→ Exercise material:

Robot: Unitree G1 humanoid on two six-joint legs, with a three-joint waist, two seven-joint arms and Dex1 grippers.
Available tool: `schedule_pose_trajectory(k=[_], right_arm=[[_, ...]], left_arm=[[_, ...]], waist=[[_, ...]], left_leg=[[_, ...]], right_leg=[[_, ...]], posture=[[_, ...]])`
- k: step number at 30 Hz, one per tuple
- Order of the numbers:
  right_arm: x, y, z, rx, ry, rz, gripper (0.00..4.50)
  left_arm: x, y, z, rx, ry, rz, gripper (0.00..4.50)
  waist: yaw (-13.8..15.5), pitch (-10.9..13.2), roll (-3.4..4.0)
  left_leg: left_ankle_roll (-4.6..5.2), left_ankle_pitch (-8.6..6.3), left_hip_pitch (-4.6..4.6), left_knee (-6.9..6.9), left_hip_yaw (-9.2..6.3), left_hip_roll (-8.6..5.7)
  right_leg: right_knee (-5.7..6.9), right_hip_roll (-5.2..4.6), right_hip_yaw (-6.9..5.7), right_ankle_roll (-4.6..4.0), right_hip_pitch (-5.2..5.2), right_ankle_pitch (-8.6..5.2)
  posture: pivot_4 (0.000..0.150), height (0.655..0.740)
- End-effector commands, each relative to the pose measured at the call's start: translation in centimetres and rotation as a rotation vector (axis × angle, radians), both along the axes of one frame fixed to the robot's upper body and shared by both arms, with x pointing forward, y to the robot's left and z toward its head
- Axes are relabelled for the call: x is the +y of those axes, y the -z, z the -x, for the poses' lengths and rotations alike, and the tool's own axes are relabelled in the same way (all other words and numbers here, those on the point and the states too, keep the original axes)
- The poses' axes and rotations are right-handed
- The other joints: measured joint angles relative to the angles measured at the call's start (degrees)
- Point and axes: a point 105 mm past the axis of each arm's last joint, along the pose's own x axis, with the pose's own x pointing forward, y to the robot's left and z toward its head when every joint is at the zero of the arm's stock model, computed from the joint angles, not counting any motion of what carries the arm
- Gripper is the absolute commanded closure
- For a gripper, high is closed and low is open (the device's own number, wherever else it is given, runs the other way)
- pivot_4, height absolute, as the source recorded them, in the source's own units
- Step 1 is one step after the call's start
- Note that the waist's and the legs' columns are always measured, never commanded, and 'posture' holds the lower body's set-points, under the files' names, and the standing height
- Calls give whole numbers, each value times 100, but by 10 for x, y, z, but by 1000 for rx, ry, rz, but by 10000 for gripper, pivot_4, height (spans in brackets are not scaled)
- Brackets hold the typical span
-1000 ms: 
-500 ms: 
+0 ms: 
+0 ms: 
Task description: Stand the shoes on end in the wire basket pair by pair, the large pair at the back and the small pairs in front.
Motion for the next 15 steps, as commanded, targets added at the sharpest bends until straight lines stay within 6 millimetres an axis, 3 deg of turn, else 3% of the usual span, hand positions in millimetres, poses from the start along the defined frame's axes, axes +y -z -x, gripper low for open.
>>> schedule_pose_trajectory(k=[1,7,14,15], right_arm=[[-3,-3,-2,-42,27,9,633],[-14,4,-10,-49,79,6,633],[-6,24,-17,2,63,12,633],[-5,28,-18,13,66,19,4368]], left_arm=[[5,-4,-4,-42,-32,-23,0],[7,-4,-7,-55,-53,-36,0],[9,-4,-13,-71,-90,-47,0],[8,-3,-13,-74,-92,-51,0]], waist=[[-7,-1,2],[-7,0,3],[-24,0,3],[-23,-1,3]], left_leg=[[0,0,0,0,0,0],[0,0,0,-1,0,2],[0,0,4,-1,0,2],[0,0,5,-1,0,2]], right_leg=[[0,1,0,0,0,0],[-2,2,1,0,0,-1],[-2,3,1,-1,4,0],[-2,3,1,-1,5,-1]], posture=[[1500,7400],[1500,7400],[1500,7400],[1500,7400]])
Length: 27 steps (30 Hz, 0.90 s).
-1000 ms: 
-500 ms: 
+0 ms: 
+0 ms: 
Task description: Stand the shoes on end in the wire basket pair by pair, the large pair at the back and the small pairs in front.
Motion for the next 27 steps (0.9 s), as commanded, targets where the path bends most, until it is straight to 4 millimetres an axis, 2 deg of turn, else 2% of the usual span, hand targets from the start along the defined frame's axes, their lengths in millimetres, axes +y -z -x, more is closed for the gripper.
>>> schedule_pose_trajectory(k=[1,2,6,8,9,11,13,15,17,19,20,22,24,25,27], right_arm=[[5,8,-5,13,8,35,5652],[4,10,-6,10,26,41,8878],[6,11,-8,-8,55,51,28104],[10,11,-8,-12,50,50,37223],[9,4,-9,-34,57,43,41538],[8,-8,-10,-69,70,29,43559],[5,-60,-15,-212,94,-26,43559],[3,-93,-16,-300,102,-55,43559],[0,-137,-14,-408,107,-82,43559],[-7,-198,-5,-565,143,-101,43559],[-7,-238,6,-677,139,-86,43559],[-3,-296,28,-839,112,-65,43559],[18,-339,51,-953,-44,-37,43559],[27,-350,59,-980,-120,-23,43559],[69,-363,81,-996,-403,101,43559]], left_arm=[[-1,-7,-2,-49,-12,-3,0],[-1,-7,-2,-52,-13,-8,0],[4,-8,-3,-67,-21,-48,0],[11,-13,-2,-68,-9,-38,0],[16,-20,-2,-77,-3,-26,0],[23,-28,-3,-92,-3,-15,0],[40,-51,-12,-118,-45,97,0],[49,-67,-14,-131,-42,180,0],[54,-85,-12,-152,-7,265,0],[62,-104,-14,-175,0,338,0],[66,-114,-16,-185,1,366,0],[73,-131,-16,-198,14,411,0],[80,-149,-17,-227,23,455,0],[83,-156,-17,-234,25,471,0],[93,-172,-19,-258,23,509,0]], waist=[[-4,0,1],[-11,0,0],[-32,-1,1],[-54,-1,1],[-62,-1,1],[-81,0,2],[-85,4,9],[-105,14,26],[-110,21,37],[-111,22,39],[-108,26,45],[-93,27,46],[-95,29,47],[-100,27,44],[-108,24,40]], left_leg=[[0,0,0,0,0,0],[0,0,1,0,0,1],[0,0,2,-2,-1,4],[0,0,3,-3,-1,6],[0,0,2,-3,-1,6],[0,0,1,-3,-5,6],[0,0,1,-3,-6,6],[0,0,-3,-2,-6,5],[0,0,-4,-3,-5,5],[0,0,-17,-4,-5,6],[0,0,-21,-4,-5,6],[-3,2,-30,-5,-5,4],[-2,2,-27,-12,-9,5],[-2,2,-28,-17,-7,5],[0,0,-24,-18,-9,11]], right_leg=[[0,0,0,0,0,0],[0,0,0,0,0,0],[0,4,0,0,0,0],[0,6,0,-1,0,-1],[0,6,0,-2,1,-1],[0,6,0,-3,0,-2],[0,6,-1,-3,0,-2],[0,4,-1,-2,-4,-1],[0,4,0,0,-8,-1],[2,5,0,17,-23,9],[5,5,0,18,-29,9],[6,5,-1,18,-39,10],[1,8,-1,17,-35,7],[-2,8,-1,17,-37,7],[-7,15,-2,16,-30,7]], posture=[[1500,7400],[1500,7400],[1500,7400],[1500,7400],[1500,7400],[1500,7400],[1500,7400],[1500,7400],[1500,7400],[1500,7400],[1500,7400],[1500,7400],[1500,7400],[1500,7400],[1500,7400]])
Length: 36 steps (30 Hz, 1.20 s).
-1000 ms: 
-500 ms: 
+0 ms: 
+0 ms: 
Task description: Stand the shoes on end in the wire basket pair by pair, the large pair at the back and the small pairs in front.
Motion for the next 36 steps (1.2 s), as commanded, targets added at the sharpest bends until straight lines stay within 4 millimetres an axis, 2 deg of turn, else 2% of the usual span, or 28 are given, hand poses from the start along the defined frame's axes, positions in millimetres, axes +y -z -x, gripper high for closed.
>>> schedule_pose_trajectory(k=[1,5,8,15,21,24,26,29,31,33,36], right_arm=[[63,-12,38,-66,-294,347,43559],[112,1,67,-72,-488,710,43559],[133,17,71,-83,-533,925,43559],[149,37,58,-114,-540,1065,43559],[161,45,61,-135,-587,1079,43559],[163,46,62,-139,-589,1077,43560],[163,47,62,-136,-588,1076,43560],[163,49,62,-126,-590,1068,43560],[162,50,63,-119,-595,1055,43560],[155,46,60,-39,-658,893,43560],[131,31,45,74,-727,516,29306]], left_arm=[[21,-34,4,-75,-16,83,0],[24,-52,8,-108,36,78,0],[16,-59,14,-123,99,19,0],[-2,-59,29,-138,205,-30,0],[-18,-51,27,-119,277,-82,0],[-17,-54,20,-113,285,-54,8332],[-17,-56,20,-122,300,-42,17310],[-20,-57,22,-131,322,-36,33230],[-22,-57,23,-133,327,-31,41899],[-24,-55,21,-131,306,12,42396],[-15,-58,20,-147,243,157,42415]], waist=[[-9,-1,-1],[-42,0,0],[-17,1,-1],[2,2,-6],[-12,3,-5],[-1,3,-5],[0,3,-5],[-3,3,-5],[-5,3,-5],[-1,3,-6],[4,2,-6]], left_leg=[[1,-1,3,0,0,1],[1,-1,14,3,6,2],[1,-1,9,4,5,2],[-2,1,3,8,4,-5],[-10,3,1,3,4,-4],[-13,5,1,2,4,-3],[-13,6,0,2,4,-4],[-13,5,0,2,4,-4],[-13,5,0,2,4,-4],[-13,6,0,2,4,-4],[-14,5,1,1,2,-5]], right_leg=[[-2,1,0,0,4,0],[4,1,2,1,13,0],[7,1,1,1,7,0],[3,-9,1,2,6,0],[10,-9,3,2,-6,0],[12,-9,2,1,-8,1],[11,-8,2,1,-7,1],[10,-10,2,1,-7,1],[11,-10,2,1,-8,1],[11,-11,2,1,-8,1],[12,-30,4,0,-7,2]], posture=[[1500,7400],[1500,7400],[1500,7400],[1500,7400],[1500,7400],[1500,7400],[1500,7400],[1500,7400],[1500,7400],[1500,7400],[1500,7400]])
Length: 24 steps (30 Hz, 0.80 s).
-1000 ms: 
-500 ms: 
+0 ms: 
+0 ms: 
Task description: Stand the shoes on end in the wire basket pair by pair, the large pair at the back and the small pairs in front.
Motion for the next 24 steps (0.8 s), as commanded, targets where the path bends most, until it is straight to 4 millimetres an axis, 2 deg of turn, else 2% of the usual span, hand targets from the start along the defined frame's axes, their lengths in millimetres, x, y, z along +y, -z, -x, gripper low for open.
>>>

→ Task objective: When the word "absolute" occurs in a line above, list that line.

→ Task response:
- Gripper is the absolute commanded closure
- pivot_4, height absolute, as the source recorded them, in the source's own units

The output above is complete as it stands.